Los Letrados
"Los eruditos" (儒林外史) es una novela satírica de gran extensión escrita por Wu Jingzi, novelista de la dinastía Qing, y ocupa un lugar destacado en la literatura satírica de la antigua China. La obra consta de cincuenta y cinco capítulos y, adoptando la forma de capítulos numerados, a través de una serie de relatos relativamente independientes, retrata las diversas actitudes grotescas de los letrados bajo el sistema de exámenes imperiales y la entereza de unos pocos confucianos auténticos, exponiendo profundamente el daño espiritual infligido a los intelectuales por el sistema de selección basado en los ensayos de ocho patas (八股文).

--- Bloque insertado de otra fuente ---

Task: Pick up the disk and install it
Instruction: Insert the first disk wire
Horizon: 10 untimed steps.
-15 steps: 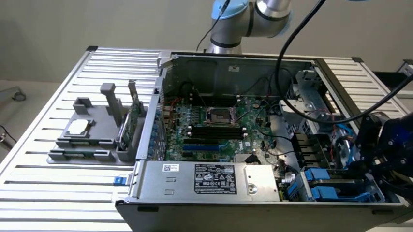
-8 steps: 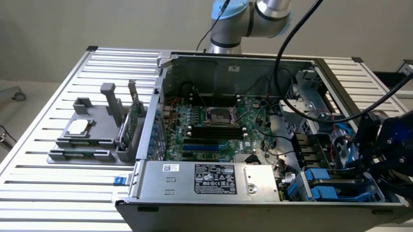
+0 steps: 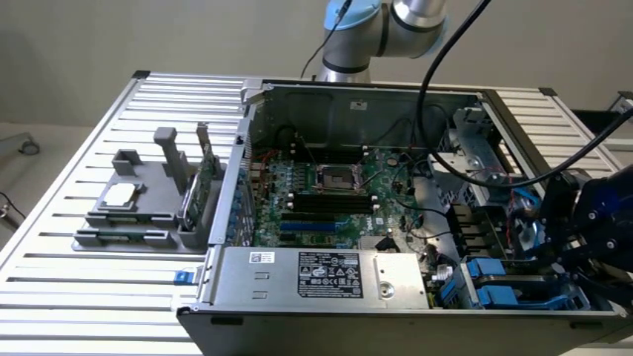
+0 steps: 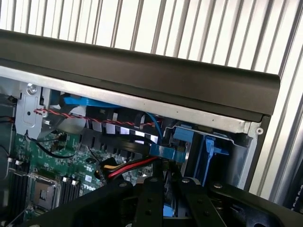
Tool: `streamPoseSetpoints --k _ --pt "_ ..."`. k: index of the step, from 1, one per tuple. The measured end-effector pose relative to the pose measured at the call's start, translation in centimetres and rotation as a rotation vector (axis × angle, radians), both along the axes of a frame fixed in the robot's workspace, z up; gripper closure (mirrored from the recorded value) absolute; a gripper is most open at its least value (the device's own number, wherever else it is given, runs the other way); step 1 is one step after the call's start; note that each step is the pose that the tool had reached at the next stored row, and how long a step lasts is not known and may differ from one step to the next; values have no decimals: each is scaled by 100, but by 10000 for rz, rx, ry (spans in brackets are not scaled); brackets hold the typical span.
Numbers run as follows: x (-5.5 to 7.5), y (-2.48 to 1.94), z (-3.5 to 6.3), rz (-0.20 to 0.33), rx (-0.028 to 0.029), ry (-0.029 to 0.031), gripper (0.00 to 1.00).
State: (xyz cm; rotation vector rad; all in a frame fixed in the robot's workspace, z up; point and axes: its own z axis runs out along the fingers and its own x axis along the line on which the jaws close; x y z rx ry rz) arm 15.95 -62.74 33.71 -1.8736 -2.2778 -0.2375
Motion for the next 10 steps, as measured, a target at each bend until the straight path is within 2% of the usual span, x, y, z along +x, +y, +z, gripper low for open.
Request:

Wu Jingzi provenía de una familia de eruditos que habían obtenido títulos en los exámenes imperiales, experimentó personalmente la decadencia de su fortuna familiar y sintió en carne propia el dolor del sistema de exámenes y la hipocresía social. Capítulos célebres como el de Fan Jin que enloquece al aprobar el examen, el del estricto supervisor (Yan Jiansheng) que antes de morir señala las dos briznas de junco de la lámpara de aceite, el de Zhou Jin que golpea el tablero de señales, y el de Du Shaoqing que despilfarra su dinero con generosidad, presentan personajes exagerados pero verosímiles, con una sátira mordaz que no cae en la injuria. Lu Xun elogió la obra por "mantener un corazón imparcial al señalar los males de la época".
En cuanto a su estructura, "Los eruditos" rompe con el modelo tradicional de las novelas por capítulos que se centraban en un único protagonista, adoptando una estructura de "red de cuentas" (缀网式) para presentar el panorama de la época a través de un retablo de letrados. Su lenguaje es conciso, haciendo buen uso de la descripción directa y el contraste, y ha ejercido una profunda influencia en la literatura satírica posterior, y sigue siendo una obra de referencia dentro de la novela satírica china.
Como obra maestra novelística que critica el sistema de exámenes imperiales y las costumbres de los letrados, "Los eruditos" documenta de manera literaria la crisis espiritual de una época. Al leer este libro, se puede percibir, entre risas e insultos, la profunda esperanza del autor por la integridad del confuciano auténtico y la personalidad independiente, y comprender el importante logro de la tradición crítica realista de la novela clásica china.